Can i have a star fish too? or one of them... oh what are they called again... protocrab type things....looks like a pokemon...


----------



## AshMashMash (Oct 28, 2007)

Frostpaw said:


> ok shrimp!!! i love shrimp
> 
> Can i have a star fish too? or one of them... oh what are they called again... protocrab type things....looks like a pokemon...


Sexy shrimps 










In a little trio 


No starfish, no. 

Which crabs? Some small crabs are fine: hermits, anemone crabs, stuff like that. Mithrax would be a bit too big again (imo)


----------



## Frostpaw (May 10, 2010)

those wee little hermits...

So... zoas/soft coral... a shrimp and a hermit crab!


----------



## AshMashMash (Oct 28, 2007)

Obviously water quality is an issue. Is it your first? Be very very careful, take things slow and test, test, test! Slightest bit of evaporation or one dead crab and you'll get high salinity / ammonia respectively very quick. Smaller volumes are much harder, so know what you're doing


----------



## Frostpaw (May 10, 2010)

yeah this isnt even beginning till july. Im researching like a bitch lol

Its my first marine. 

Ive got 200ltr malawi tank, a family of fiddler crabs, musk turtle, and a 30ltr nano. Im very experienced in cold/trops. Worked all over the country with them... but ive neglected to deal with marines!!


----------



## AshMashMash (Oct 28, 2007)

Good that sounds bril then  Should all be fine, but constant higher risk of a crab dying and ruining everything so be extra careful. 

I'd get an auto top-up probably, see how much evaporates I guess. They are really friggin good though for marines, keeping it very stable, and not overly expensive.


----------



## Frostpaw (May 10, 2010)

hahah lets start off with something hardy.... im guessing shrimp would be hardier maybe 2 shrimp instead


----------



## AshMashMash (Oct 28, 2007)

No no I don't mean crabs are more likely to die! I mean in a tiny tank you've gotta be extra careful about anything dying and getting an ammonia surge. Shrimp included.


----------



## _simon_ (Nov 27, 2007)

You mentioned starfish, there's a good chance you'll get Asterina Anomal hitch-hiking on the live rock. They're tiny starfish and perfectly fine to keep in that size tank. If you don't, someone might be able to give you a few.
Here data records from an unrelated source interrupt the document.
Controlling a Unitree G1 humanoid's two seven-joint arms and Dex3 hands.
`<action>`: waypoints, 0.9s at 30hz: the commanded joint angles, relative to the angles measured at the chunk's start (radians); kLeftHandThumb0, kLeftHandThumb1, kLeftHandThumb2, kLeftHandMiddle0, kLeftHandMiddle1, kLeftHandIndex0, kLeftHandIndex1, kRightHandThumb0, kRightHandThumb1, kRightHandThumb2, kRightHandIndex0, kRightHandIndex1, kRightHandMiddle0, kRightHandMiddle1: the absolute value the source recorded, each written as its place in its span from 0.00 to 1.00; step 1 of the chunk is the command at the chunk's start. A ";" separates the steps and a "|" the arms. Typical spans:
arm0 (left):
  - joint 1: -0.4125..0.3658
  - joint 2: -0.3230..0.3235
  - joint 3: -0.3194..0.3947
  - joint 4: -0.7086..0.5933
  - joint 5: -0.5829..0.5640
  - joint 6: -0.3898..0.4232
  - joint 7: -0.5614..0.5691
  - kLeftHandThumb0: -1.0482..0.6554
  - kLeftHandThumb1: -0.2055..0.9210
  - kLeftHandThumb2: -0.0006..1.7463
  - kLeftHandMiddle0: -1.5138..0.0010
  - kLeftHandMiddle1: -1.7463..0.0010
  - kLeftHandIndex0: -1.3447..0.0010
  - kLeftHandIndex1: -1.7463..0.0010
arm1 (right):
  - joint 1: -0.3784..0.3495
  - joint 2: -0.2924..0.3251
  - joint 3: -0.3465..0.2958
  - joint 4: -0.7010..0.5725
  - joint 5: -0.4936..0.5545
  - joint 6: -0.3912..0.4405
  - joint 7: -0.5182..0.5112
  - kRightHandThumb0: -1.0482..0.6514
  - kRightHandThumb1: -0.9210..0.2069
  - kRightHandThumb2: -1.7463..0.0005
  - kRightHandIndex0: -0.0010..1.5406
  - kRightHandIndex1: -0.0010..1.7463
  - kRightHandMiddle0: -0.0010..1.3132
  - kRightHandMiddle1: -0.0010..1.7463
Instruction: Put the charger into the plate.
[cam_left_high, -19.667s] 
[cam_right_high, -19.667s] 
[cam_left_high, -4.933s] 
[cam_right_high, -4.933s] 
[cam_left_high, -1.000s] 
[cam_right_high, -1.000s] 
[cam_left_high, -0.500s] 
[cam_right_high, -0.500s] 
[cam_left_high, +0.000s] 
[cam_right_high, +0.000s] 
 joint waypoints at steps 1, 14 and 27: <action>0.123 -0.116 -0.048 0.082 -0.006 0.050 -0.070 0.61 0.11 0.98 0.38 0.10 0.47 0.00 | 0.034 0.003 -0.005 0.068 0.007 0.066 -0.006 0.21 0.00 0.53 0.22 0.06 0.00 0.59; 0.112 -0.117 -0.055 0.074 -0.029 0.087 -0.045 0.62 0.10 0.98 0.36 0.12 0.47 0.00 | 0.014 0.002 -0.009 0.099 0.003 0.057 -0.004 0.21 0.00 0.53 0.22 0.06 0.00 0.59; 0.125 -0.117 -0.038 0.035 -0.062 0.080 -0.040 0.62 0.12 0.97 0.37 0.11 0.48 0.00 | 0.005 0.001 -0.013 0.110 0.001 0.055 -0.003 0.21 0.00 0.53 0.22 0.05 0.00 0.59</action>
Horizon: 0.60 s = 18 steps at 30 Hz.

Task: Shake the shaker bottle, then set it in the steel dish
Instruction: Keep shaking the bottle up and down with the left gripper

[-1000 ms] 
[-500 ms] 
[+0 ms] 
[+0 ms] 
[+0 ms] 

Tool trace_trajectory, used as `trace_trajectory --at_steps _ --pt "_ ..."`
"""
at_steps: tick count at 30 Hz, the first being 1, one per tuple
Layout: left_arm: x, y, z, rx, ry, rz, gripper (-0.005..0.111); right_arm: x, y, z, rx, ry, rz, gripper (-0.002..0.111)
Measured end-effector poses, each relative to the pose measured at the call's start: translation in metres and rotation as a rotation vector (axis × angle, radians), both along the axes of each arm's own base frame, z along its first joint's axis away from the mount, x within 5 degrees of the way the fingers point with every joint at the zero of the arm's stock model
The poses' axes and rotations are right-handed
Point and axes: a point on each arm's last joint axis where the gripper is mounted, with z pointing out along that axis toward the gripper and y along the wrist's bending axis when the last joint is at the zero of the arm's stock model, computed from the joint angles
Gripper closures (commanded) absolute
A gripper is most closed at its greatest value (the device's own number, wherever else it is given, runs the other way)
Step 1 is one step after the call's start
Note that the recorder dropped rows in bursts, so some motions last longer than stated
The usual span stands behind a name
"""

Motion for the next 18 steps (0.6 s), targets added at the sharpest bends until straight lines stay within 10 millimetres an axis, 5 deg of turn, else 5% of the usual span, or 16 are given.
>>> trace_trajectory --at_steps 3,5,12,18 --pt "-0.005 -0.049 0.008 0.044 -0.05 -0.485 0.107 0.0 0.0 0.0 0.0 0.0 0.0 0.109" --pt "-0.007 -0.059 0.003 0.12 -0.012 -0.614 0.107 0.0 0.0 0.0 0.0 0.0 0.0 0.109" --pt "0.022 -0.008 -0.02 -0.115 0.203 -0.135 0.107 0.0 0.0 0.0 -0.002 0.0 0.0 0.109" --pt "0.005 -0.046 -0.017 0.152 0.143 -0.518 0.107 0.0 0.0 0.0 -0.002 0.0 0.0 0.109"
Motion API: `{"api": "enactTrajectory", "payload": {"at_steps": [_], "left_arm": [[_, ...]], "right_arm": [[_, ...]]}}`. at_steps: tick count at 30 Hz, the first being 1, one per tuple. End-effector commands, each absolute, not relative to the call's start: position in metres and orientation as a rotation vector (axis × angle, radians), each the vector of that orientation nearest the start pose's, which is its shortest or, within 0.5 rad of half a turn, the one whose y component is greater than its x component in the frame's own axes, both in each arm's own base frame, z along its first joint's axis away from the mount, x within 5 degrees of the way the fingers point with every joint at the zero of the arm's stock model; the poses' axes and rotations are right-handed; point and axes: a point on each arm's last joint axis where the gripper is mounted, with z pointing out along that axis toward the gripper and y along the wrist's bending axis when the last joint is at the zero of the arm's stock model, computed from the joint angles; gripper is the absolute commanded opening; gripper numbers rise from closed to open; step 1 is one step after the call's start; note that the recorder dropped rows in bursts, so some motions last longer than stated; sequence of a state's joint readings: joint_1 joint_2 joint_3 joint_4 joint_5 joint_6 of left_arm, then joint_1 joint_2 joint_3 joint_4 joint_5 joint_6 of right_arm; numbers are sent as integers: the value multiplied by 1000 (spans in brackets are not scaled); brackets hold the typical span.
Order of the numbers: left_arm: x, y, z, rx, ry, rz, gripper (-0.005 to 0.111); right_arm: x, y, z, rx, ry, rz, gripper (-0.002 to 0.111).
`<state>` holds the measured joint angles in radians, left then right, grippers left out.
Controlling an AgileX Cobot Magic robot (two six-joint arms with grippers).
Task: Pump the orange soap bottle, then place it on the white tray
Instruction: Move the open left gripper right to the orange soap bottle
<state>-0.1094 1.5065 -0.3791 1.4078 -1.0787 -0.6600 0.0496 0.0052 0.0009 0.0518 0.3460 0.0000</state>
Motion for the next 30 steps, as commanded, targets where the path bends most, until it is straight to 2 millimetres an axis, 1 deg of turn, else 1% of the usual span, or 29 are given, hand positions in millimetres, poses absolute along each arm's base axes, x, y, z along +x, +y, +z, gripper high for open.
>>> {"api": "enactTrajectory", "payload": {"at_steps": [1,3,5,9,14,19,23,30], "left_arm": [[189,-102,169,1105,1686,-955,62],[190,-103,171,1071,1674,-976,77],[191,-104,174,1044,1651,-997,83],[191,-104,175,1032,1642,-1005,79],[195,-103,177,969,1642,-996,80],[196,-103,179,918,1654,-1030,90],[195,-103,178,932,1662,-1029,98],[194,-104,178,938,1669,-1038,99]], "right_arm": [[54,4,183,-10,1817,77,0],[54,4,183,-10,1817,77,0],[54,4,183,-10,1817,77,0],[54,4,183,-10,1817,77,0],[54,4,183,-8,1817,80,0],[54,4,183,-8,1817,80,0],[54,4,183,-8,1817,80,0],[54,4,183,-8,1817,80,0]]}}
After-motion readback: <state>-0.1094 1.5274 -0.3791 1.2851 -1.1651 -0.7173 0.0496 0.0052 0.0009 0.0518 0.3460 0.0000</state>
https://www.google.co.uk/search?q=a...sMqO60QWUkZTHCg&ved=0CHEQsAQ&biw=1024&bih=471


----------



## AshMashMash (Oct 28, 2007)

_simon_ said:


> You mentioned starfish, there's a good chance you'll get Asterina Anomal hitch-hiking on the live rock. They're tiny starfish and perfectly fine to keep in that size tank. If you don't, someone might be able to give you a few.
> 
> https://www.google.co.uk/search?q=a...sMqO60QWUkZTHCg&ved=0CHEQsAQ&biw=1024&bih=471


Yeh but they'll also deposit little white poos everywhere! Lol


----------



## Frostpaw (May 10, 2010)

hahaha maybe ill just keep some coral and leave it at that....


----------



## _simon_ (Nov 27, 2007)

Frostpaw said:


> hahaha maybe ill just keep some coral and leave it at that....


In my opinion what makes a marine tank interesting is all the "creepy crawlies" running around the tank. There's always something on the move. Even if you didn't add anything except coral you'd still get them hitch hiking. You want these things though, they'll all have some role to play in keeping your tank clean unless it's a crab in which case you probably won't want it.

This site comes in very useful to begin with:

Live Rock Hitch Hikers


----------



## JoPwerks (Mar 15, 2012)

I love watching my starfish, he just appears from nowhere and you look again and he's somewhere else, he's facinating


----------



## davesbray (Feb 12, 2011)

have a look at the links in my sig. the bottom one started out as a 19ltr tank, but i have just upgraded it to just under 35ltrs. the other one is 54ltrs


----------



## Frostpaw (May 10, 2010)

th tank im changing is a fluval Ebi...

How do i get rid of the backing on it please?


----------



## davesbray (Feb 12, 2011)

sorry, never been up close enough to one to have a good look...got a pic? close up from the top of the bit your trying to remove?


----------



## Frostpaw (May 10, 2010)

this is it from the top, its like a built in background of polystyrene


----------



## davesbray (Feb 12, 2011)

cant really see much from the pic, but can you not just rip it off? then use something to just tidy it up a bit? it must be stuck onto a bit of glass at the back?


----------



## _simon_ (Nov 27, 2007)

I did a google and saw someone say it's held on by 3 spots of glue and someone else say 6 blobs of silicone either way it shouldn't be hard to pull off. In fact people are complaining that it pops off of its own accord after a while.


----------



## Moogloo (Mar 15, 2010)

When I set that tank up, i pulled the backing off not realising it was meant to be glued in!! Was just 4 spots of silicone holding on on.


----------